Milano, 12 settembre 2023 – Alla vigilia del suo primo grande festival, Marrageddon, l’artista si racconta a Vanity Fair in un’intervista potente: dall’infanzia alla iperattività, alla passione per la musica che lo ha aiutato a superare errori e inciampi. E ancora, la sua idea di felicità e l’importanza di lasciarsi andare alle emozioni per fare canzoni che «lascino il segno».

Con l’album Persona il rap è diventato qualcosa che cantano anche le signore.

«Mio malgrado, non nel senso che mi dispiace, anzi, ma nel senso che non era nelle mie intenzioni. Credo sia successo perché in quelle canzoni ci sono urgenza e verità: venivo da una crisi, dovevo tirarla fuori. Persona è uscito mentre impazzava Salvini, coi social pieni di cazzate. Ma evidentemente c’era, e c’è, una maggioranza silenziosa che al circo non partecipa. Del successo del disco non mi sono reso davvero conto perché è arrivato il covid. Sono rimasto in quel mood profondo ed è lì che è nato l’album Noi, loro, gli altri. Mi sono accorto di quello che era successo solo quando ho finito il tour, un anno fa. In quest’anno è cambiato tutto: mi sono comprato la casa, lo studio, ho sistemato i miei genitori».

Leggi anche –>Grande Fratello, Angelica e la clip di presentazione: ha mentito?

Che cosa ne pensano loro di questo successo?

«Siamo sempre stati diversi, anche quando ero piccolo. Io ero quello strano: il figlio intelligente, ma matto. Li ho messi in discussione su tutto: la loro vita, il loro modello di famiglia. Con mio fratello è stato più facile perché è più simile a loro, la sua vita più in continuità: ha una moglie, due figli. Però poi credo che, quando sono riuscito a veicolare la mia stranezza nella musica, si siano rasserenati, e ora siano orgogliosi di me. Abbiamo fatto il giro e ci siamo ritrovati. Mia mamma è diventata una mia fan, mi dice sempre: “Come sono belle le tue canzoni”».

Che forma ha la luce che coglie negli altri artisti?

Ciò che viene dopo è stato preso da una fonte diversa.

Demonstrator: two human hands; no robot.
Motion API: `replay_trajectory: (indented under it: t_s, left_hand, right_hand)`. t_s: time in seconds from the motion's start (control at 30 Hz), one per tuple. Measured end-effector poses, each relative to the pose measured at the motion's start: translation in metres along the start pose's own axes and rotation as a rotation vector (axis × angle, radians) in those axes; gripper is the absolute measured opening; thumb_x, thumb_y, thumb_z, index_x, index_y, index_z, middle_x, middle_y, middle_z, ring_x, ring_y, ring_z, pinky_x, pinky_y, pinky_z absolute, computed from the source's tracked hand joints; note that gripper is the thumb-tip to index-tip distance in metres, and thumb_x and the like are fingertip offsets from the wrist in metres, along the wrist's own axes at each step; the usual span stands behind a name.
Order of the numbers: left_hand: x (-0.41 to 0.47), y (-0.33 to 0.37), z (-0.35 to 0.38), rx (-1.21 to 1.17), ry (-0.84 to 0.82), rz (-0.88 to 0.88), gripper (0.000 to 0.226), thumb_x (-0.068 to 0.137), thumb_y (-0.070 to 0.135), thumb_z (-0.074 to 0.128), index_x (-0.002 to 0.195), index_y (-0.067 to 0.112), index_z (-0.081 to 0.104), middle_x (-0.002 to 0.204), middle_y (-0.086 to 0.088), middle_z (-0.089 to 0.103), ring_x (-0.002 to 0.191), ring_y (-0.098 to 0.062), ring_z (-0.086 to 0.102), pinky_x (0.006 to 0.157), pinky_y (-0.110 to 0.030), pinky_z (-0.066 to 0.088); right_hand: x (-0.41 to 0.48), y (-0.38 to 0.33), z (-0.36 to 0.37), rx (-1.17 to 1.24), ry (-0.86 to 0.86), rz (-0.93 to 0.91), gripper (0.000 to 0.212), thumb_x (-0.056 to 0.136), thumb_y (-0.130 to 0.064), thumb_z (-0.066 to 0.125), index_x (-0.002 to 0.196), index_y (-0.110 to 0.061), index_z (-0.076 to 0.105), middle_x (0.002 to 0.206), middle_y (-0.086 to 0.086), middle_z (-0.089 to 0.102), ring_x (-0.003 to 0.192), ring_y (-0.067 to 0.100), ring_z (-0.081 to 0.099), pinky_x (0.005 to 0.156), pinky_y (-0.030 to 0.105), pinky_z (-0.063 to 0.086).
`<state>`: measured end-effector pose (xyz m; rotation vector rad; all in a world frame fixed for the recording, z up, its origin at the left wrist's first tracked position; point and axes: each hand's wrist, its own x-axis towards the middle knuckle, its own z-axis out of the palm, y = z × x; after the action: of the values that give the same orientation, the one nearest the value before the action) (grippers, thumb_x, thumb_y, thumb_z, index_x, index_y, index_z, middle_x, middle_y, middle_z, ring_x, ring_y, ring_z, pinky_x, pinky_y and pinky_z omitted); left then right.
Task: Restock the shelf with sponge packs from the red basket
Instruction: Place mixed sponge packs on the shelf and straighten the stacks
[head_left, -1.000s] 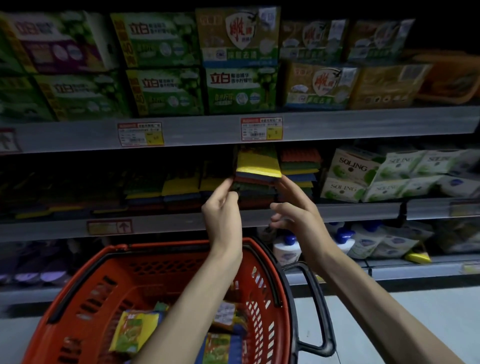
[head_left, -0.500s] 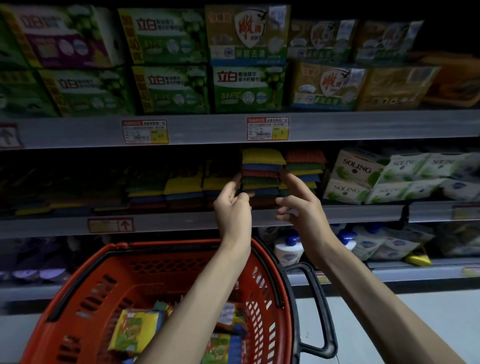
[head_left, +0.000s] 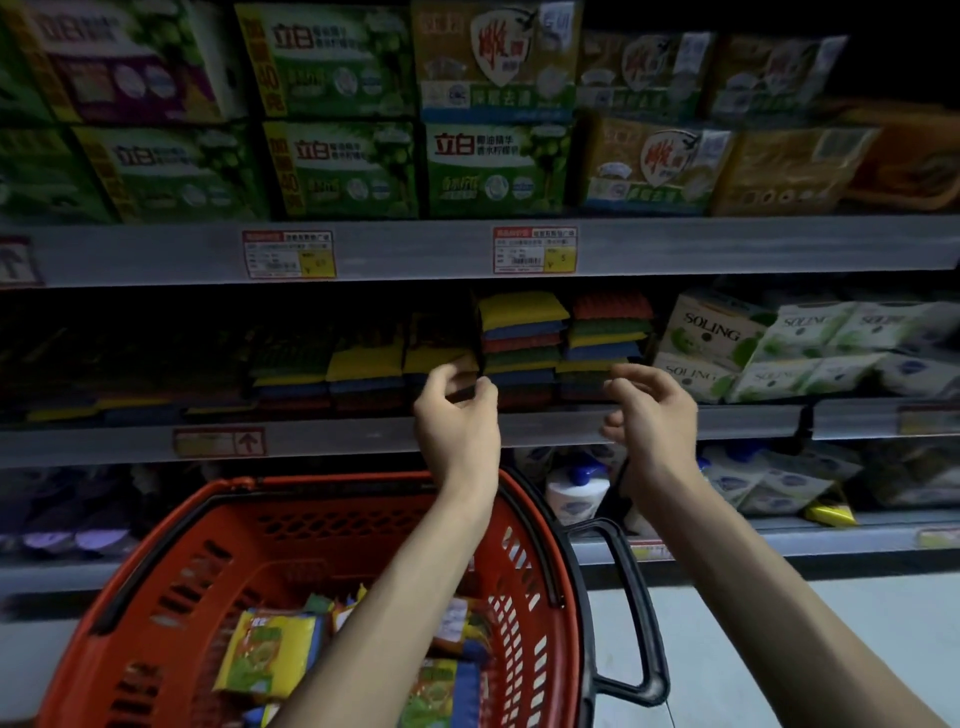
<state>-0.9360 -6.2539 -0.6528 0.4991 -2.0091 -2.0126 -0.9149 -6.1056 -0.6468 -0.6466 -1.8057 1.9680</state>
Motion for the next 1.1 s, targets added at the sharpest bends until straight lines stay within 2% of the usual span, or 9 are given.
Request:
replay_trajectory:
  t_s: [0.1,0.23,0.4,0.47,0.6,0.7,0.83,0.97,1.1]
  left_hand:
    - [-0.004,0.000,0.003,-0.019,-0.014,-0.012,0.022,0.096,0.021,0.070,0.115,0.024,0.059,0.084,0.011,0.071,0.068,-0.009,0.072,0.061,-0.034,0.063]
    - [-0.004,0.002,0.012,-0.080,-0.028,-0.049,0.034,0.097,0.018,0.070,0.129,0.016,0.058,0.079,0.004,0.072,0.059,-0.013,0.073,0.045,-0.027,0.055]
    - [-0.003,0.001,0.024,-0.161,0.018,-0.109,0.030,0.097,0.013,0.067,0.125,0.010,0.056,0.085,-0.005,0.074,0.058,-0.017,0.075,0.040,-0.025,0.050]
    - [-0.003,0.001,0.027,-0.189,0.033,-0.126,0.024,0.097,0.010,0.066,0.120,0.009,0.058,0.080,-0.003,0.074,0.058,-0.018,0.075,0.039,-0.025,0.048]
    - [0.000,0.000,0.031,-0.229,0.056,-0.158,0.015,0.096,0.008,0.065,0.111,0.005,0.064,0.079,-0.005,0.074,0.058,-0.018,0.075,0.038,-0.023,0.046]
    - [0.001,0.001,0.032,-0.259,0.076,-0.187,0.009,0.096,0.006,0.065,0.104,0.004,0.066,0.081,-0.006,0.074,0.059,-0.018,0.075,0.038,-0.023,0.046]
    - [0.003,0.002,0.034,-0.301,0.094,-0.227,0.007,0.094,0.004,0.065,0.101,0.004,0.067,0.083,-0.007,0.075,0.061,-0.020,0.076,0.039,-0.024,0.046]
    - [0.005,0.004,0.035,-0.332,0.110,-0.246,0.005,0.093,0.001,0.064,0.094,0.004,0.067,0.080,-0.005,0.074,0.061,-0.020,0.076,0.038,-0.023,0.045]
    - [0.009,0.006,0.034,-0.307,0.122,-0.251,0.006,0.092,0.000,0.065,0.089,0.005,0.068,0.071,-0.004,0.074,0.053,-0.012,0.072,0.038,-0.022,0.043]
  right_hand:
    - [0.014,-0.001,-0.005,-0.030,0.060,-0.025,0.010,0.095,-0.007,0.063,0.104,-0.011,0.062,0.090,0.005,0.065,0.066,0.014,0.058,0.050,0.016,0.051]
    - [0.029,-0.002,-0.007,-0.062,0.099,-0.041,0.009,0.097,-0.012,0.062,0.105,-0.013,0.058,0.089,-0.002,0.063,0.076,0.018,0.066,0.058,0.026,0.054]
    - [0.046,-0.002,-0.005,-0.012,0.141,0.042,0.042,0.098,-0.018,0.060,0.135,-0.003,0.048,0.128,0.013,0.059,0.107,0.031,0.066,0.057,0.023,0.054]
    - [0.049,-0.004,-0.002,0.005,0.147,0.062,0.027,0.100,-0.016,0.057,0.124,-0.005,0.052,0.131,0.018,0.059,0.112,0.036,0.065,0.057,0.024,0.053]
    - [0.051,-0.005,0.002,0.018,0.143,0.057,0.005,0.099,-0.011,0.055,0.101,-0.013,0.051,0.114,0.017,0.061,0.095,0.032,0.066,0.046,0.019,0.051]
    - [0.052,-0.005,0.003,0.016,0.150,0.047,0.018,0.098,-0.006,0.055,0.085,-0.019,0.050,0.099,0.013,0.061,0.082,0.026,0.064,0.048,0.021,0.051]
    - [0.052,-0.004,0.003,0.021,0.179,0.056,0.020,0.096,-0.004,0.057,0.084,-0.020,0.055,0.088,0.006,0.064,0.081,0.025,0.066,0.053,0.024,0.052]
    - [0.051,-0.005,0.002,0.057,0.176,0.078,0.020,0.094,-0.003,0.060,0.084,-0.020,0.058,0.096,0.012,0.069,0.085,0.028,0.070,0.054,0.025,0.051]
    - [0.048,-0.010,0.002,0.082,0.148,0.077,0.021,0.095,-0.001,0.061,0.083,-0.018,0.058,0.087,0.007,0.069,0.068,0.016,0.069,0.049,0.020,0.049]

«La forma di una forza che ti strappa fuori dal tuo contesto, qualunque esso sia. Ieri ho incontrato Baby Gang, che è sotto sorveglianza per dei reati, e a me è sembrato un ragazzo fantastico che ha davvero voglia di scrivere, fare musica, sognarla. Per lui la vita è stata tutto un disastro, da quando è nato. E a un certo punto si ritrova a fare musica, e la sa fare: cazzo allora diventa sì qualcosa a cui ti aggrappi con tutto te stesso. Penso ad Anna, Madame. E a Tedua che ha un background complicato e una passione che ti arriva dritta in faccia. Ragazzi strani, come me, salvati dalla musica. A loro agio solo lì, mentre fanno qualcosa che sanno fare. La musica è un amore. Io credo che tutti debbano avere un amore nella vita. E, esattamente come nell’amore tra persone, anche con la musica funziona che se tu la tratti bene, lei ti ripaga».

Bisogna venire da un contesto difficile per fare della buona musica?

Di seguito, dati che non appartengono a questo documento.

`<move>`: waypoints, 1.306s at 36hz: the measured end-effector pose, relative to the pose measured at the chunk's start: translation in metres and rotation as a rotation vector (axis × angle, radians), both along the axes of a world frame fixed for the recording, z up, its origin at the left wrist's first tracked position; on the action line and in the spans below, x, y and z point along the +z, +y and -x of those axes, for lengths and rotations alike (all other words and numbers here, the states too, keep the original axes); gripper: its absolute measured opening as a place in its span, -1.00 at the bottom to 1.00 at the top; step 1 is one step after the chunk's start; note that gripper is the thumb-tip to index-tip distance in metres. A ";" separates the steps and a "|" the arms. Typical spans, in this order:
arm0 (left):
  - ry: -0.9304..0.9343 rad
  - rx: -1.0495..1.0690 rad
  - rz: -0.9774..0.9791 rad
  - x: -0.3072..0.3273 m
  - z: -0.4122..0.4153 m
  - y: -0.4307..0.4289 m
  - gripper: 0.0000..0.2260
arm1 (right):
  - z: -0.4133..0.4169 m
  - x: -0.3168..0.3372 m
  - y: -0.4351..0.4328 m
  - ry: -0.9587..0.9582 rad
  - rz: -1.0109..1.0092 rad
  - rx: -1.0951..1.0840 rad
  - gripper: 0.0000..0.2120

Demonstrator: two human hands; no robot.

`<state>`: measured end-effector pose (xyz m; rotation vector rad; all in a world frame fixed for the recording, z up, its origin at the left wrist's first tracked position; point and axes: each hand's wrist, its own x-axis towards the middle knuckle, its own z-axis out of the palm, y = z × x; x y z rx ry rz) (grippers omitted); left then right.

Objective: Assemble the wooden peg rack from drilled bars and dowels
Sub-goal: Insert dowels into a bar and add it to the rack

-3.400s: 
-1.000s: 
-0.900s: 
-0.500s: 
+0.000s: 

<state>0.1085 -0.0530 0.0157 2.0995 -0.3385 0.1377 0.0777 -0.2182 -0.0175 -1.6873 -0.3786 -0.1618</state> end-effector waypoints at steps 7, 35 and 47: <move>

«Il contesto difficile è qualsiasi cosa. I soldi o la famiglia “normale” non contano, perché magari hai delle mancanze affettive e il contesto difficile sei tu. L’unica condizione che mi pare necessaria è la sensibilità. Un artista deve essere trascinato dalle sue emozioni. Almeno io lo sono».

Quello che dice del bisogno di sollecitazioni mi fa pensare alla droga. Nelle sue canzoni si parla anche di dipendenze.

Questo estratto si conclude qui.